A survey taken by The Washington Policy Center in February found 60% of 400 people interviewed statewide support allowing charter schools to operate in Washington. In the WPC’s survey, support jumped to 64% when the purpose was to help low-income and minority children.
The Washington State-based Freedom Foundation also took it own poll in February used a different sample of 602 registered voters but reported the same 60% approval for opening charter schools in Washington State.
###
[featured photo credit: DonkeyHotey]
Did you bother to call the WEA to ask what their version of this is? This is to fill an open position for a staffer who recently resigned, so it’s not new spending, and it’s within 10% of the median that you yourself cite.
Further, it’s hard to know where you got that $63,636 number from without a citation, but according to this report from OSPI:
http://www.k12.wa.us/safs/PUB/PER/1112/Cover.pdf
….the average salary for a classroom teacher last year was $52,959. Given that the absolute maximum salary on the salary schedule is $64,174…

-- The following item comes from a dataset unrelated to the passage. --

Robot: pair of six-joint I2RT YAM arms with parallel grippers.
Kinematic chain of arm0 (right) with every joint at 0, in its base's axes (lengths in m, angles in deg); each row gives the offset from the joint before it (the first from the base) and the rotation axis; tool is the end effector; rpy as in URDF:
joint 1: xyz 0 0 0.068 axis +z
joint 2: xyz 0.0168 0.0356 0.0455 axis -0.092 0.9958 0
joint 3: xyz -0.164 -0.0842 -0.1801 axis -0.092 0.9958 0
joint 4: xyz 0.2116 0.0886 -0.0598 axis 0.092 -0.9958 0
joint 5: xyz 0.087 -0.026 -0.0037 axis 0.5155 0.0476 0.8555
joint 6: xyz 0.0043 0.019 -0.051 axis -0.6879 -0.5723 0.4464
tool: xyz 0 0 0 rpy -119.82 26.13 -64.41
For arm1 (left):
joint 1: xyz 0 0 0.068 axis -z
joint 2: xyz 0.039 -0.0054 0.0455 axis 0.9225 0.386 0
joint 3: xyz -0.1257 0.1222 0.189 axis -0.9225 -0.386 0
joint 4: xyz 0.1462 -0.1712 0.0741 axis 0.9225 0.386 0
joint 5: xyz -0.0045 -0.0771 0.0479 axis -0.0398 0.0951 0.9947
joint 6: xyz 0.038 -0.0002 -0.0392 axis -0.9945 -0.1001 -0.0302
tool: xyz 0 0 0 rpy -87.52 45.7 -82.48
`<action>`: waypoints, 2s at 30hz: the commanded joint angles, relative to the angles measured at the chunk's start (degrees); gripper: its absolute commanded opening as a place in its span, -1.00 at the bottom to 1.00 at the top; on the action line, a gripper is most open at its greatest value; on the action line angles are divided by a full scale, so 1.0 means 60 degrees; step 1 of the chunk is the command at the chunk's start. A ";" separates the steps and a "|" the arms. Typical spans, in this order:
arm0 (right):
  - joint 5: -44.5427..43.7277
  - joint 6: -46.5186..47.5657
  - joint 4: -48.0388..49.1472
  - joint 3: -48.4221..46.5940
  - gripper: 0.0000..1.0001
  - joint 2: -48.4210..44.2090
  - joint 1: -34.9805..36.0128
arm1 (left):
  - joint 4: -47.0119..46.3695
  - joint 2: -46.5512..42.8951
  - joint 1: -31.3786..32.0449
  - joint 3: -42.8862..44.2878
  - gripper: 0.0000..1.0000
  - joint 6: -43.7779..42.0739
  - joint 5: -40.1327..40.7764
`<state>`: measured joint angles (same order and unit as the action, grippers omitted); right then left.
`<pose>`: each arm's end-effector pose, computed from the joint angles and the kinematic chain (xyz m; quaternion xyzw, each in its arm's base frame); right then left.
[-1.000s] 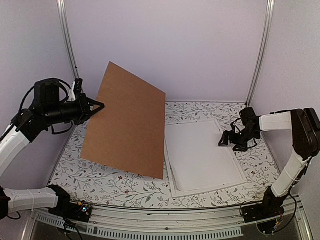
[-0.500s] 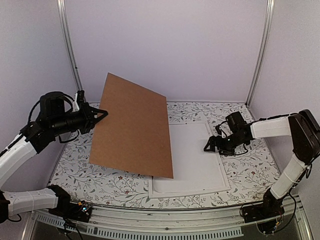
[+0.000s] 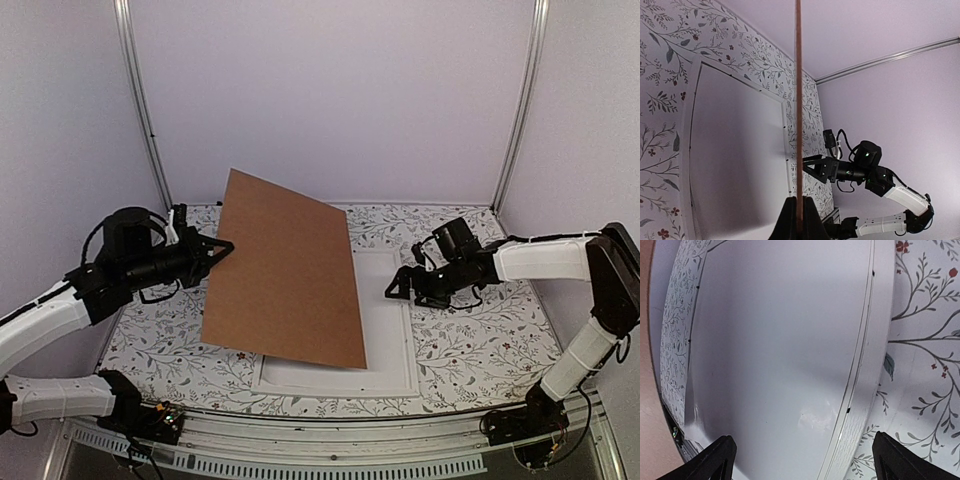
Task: Put the photo into the frame
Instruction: Move the frame body to the center of the board, then place the backboard with the photo.
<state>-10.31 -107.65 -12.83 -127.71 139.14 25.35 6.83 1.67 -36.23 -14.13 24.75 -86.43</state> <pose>0.2480 0.1614 0.1704 -0.0563 0.9399 0.2918 0.1680 0.1632 -0.1083 0.2885 -0.1544 0.7849 -0.4989 0.3335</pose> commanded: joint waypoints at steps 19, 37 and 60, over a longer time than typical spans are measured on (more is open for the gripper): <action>-0.0432 0.1260 -0.1007 -0.0321 0.97 -0.0837 -0.1847 | -0.4854 0.3349 0.1530 -0.0058 -1.00 0.1329 0.0193; -0.0337 0.1464 -0.0674 0.0163 0.97 -0.1047 -0.1968 | -0.5908 0.4410 0.1867 -0.0380 -1.00 0.1438 0.0580; -0.0238 0.1462 -0.0465 0.0437 0.97 -0.0979 -0.1960 | -0.6111 0.5281 0.1868 -0.0150 -1.00 0.1387 0.0219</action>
<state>-12.26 -99.32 -16.92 -126.00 133.63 13.81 -23.86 33.10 -25.67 -16.69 32.80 -83.53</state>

http://www.k12.wa.us/safs/PUB/PER/SalAllocSchedule.pdf
….it would take an awful lot of senior teachers, or an awful lot of people with beautifully generous extended contracts, to get anywhere near the average you cite.
Then there’s this paragraph:
“Parents living in poorer communities—those areas that will be hardest hit by Democrats’ decision to eliminate from the budget leveling funds that had balanced revenue disparities between school districts—may also be right to view the WEA’s priority as tone-deaf.”
Are you talking about levy equalization? There was a proposal that didn’t get much traction to tier the funding to districts based on need, but there hasn’t been any serious discussion of eliminating levy equalization in quite some time. You’re dramatically overstating things, which doesn’t smell like quality journalism. Shame on you.
The statistic of average teacher salaries is from last year (2011) and from an official with the Legislative Evaluation and Accountability Program. Although it’s true that the 2011 the average base salary per teacher was $53,056, add-on salary (salary, not benefits) moves the total average figure to what was stated in this article.
Eliminating levy equalization was under discussion, both last year in Gov. Gregoire’s own proposal and from within her party in Olympia. Even this year, after the McCleary decision, Superintendent of Public Schools Randy Dorn was clearly stating to the media that levy equalization was “on the table.”
Randy Dorn says a ton of stupid things. That said, he’s been one of the best at saying that LEA is basic education and should not be cut:
“Dorn’s argument to legislators is this: Basic education is constitutionally protected and levies help pay for basic education, so levy equalization should not be cut.”
Source: http://www.inlander.com/spokane/article-17324-levies-break.html
Governor Gregoire has been terrible on the issue.
It’s also worth noting that the salary numbers you’re using don’t come from either the LEAP website or OSPI, but from the Freedom Foundation:
http://www.myfreedomfoundation.com/index.php/site/view/facts_about_washingtons_k_12_public_schools
…..and are based off of an email that they received. If you’re going to say that a number comes from the SPI or from LEAP, it feels like it would be appropriate to be able to point to a link to a report that shows that they are, indeed, saying the number that you give them credit for.